La plataforma Paige es una solución completamente abierta que admite opciones de integración casi ilimitadas con escáneres, LIS, aplicaciones de IA y mucho más. Esto, así como el hecho de que Paige ofrece la única IA aprobada por la FDA en patología hoy en día*, está basada en web y es escalable, e incluso permite el despliegue de IA interna a través de UnifAI, el SDK de Paige, hicieron de Paige la elección correcta para la Universidad de Louisville. El Dr. Gondim explicó que el siguiente reto era la aplicación.
Una vez encontrados los proveedores adecuados, el laboratorio debe establecer claramente quién participará en la implantación, cuál será su papel y qué pasos habrá que seguir. Hay que tener en cuenta tres cosas fundamentales: En primer lugar, la aplicación es un proceso gradual. Los laboratorios deben empezar por ajustar los protocolos de procesamiento de diapositivas e introducir escáneres, luego conectar los escáneres al nuevo visor y, sólo después, añadir la funcionalidad de IA; cada paso debe basarse en el anterior para que la implantación tenga éxito. En segundo lugar, el Dr. Gondim recordó que los proveedores elegidos deben estar plenamente abiertos desde el punto de vista tecnológico y también práctico. Es posible que tengan que colaborar para crear interfaces actualizadas o permitir la comunicación entre sus dos sistemas, y su disposición a hacerlo es la única forma de garantizar que las herramientas se implanten en un flujo de trabajo correctamente. Por último, instó a los laboratorios a considerar proveedores que trabajen directamente con ellos durante todo el proceso de implantación. Cada laboratorio es diferente en términos de recursos internos y ancho de banda, y poder trabajar codo con codo con los proveedores para adaptar cada fase a las necesidades del laboratorio eliminará cualquier contratiempo o error.
Sólo una vez completados todos estos pasos pueden los patólogos empezar realmente a ver cómo se materializa la transformación en el laboratorio. Aun así, la adopción conlleva sus propios retos.
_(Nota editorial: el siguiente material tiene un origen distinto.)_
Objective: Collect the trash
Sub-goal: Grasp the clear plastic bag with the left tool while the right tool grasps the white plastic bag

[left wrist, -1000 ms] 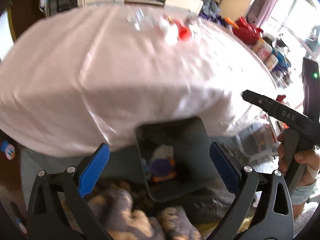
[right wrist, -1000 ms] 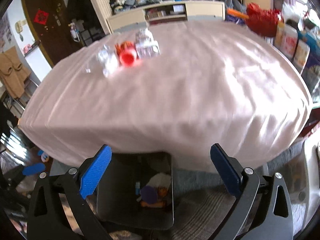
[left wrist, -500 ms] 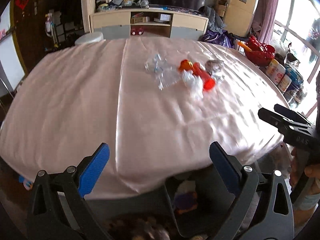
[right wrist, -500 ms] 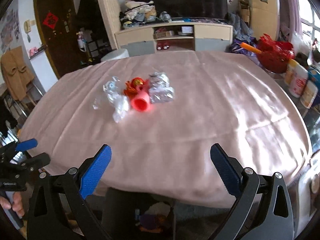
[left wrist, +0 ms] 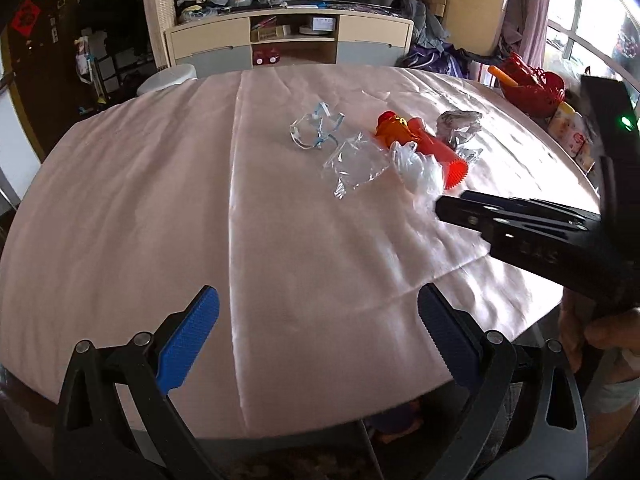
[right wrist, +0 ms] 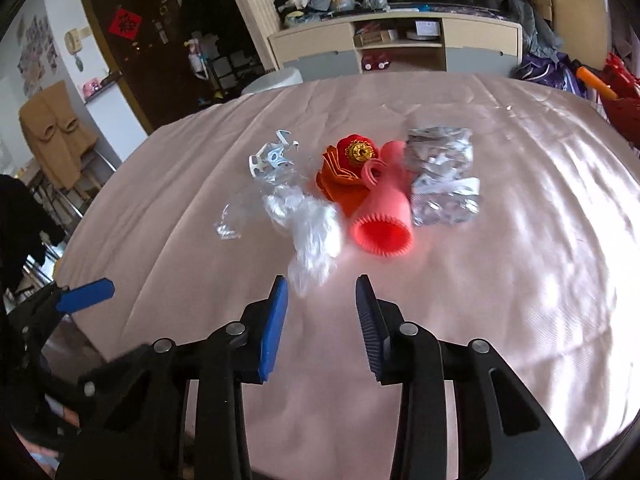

La patología digital es una forma de trabajar totalmente nueva para muchos patólogos, y será fundamental trabajar con los proveedores elegidos para formar eficazmente al equipo sobre cómo emplear sus nuevos sistemas sin lagunas de productividad. Por eso, si los sistemas elegidos no están interconectados en una plataforma, este reto se hace mucho más complejo. El Dr. Gondim señaló que los laboratorios tendrán que aspirar a una interoperabilidad óptima para garantizar que el uso de la patología digital sea más fácil y eficiente que el uso de los flujos de trabajo de patología tradicionales, o de lo contrario los patólogos dudarán en adoptar el nuevo proceso.
Sin embargo, siempre y cuando se tenga en cuenta este reto, la patología digital ofrece beneficios sin precedentes para los patólogos, incluyendo una experiencia mejorada de la junta tumoral, una consulta intradepartamental eficiente y, por supuesto, la capacidad de utilizar la IA para mejorar la eficiencia y la confianza en el diagnóstico. De hecho, estos son solo algunos de los beneficios que la Universidad de Louisville ha obtenido desde la introducción de la Plataforma Paige y la IA Paige. Así pues, aunque el proceso de digitalización puede ser algo complejo, el Dr. Gondim insta a los laboratorios a dar el salto. Los patólogos y todo el equipo de atención oncológica posterior sólo podrán salir beneficiados.
* En Estados Unidos, Paige Prostate Detect (DEN200080) está aprobado para uso clínico con el escáner ultrarrápido Philips.